Editor in Chief: Moh. Reza Huwaida Friday, January 19th, 2018

Poverty; a Lingering Disease

One will be taken aback by seeing the nomadic and homeless, sleeping at nights in open space of Pole Sokhta in Kabul City. They live in social isolation, without homes or shelter.  Extreme poverty is their share of life. Pole Sokhta is the place for Afghan drug addicts. It is a bitter fact to be admitted that these vagrants are all on drugs. Most of them are of the younger generation who took refuge in neighboring countries due to Afghanistan’s economic problems and during our decades of war. Upon returning to the country soon after the fall of Taliban’s regime and the establishment of a democratic government, they did not have the national support-base to re-settle and prosper.  Presently, they live in poor conditions bereft of very basic facilities of life.
Poverty is at its peak and has affected a large number of people across the country. There are large groups of beggars, of both genders, in Kabul city. Many other folk too, can hardly make ends meet in spite of laboring all day. There are some breadwinners who are hawking minor objects such as plastic bags, socks, sweaters, bracelets, cigarettes, phone cards, etc. from dawn to dusk just to earn a morsel of bread for their families. Meanwhile, there are gangs of workmen who collect early morning with their working tools, waiting to be engaged on a daily-wage. This work force is much larger than is the demand for their labor. Hence, it is beyond doubt that there is a direct connection between poverty and unemployment.
Regarding poverty, some are of the opinion that it is a result of man’s laziness. Other sociologists believe that poverty is a structural defect in society. Perhaps there is a bit of truth in both points of view. In some cases, one’s poverty originates in the fact that one chooses to live in a deprived and secluded areas were job opportunities do not exist. Thus, such a lifestyle will certainly have a negative impact on person’s economic prospects. Generally, the chances of obtaining a job, is more promising if one is better educated. Skills are in demand. So the have-nots are deprived of education, skills and work-opportunities.
Lewis (1961), a famous sociologist, argues that the culture of poverty exists amongst many poor people. According to him, poverty is not the result of one’s disqualification or inability rather it is the result of social and cultural atmosphere in which the poor children get socialized. This passes to the next generation and they will come their expectations of a better life is a dream. Ultimately, they will succumb to poverty and a low morale.

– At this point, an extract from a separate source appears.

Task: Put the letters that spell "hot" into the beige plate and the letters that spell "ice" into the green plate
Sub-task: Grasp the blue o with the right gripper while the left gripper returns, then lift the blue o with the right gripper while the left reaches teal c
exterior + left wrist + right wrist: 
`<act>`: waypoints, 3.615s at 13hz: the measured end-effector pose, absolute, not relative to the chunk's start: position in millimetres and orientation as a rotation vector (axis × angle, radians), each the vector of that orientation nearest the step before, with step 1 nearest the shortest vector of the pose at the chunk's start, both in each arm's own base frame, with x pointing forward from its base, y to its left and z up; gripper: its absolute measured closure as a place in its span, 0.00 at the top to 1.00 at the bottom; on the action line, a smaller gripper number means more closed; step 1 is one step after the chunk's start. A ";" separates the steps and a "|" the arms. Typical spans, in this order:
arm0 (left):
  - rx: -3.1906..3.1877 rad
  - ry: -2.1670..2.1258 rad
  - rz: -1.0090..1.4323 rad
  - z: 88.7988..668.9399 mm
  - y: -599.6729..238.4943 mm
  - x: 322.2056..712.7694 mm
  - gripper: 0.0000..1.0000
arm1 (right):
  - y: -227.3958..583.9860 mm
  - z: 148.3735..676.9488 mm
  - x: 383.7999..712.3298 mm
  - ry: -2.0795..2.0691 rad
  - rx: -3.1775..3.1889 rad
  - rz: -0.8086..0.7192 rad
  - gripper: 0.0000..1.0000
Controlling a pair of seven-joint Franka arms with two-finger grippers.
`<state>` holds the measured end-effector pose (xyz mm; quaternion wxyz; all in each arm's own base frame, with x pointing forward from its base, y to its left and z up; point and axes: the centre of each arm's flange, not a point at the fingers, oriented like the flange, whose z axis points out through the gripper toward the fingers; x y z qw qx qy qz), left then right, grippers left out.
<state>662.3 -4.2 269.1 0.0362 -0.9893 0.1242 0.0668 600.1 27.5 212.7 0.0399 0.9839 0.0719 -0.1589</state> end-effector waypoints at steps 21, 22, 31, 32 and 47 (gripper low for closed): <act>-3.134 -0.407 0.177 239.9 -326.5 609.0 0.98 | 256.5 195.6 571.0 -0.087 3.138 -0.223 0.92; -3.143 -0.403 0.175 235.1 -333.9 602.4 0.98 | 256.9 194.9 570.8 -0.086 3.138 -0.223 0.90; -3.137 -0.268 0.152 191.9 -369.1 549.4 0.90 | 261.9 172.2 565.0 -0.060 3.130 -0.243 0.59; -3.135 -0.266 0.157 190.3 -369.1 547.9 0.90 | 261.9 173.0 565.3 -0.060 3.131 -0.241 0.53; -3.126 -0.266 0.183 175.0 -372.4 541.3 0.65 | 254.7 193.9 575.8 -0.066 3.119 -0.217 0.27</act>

Charles Murray (1984), an American sociologist, extends the hypothesis of culture of poverty. According to him, the case of those who are involved in poverty due to adverse circumstances, such as widows, orphan children or the disabled falls in one category. He talks of a ‘dependency culture’ among the poor who rely on government’s charity rather than going out to work. Murray argues that the affluence of welfare-oriented governments has created a subculture which subdues ambitions and the push towards self-help. Such  welfare policies  has uprooted  the interest in  work-ethics  from some  people. Whether this theory is acceptable or not is for the readers to judge. I am not going to pass judgment on this matter.
Let us examine the condition of some of our youths who suffer badly in Kabul. The odorous smell of Pole Sokhta disturbs passersby. It is nauseating. These vagrants have spoilt the environment and this is the filthiest part of the city.  It is a safe haven for addicts and peddlers of drugs; a breeding place for crime. As a result, at night the vagrants, who are also addicted, wander the city searching for something to eat and it does not matter for them how and where it is obtained. Mostly, they try to steal from the stores or hotels, implore people for money or pick their pockets.
To our chagrin, the government so far has not taken any visible steps in this civic matter. It is the responsibility of the government to help the citizens and do its best to decrease the poverty. In addition, the task of sanitation and cleanliness of cities also belong to government officials and they will have to prevent the citizens in any possible way from polluting the city. Otherwise if this trend further continues, it will certainly threaten people’s lives.
One of the serious challenges in the country which has also turned into an international challenge is the issue of drug. It is said that one million people die per year around the world due to Afghanistan’s drug production and smuggling. Meanwhile, it also draws our people towards addiction. Drug addiction leads to further poverty. There are rumors that Taliban militants are also fed through the income which is earned by drug and that is why they never take action in this matter. Narcotic drugs are forbidden in Islam. Hence, presently taking action against poppy cultivation is the urgent need of the country. It is a menace not only to our country but also to all neighboring countries. In other words, drugs threaten the life of our youths, cause poverty, energize terrorist and lead to the death of millions of people on one way or another. This issue is getting more serious than the issue of terrorism. It is a bitter pill for government to swallow.
This system has always been rampant in Afghanistan that the poor get poorer and the rich get richer. Considering the lack of concern of Afghan government officials in this matter, analysts are of the view that this trend will continue for many years and people will not get rid of the triangle of tragedies which are drugs, terrorism and poverty.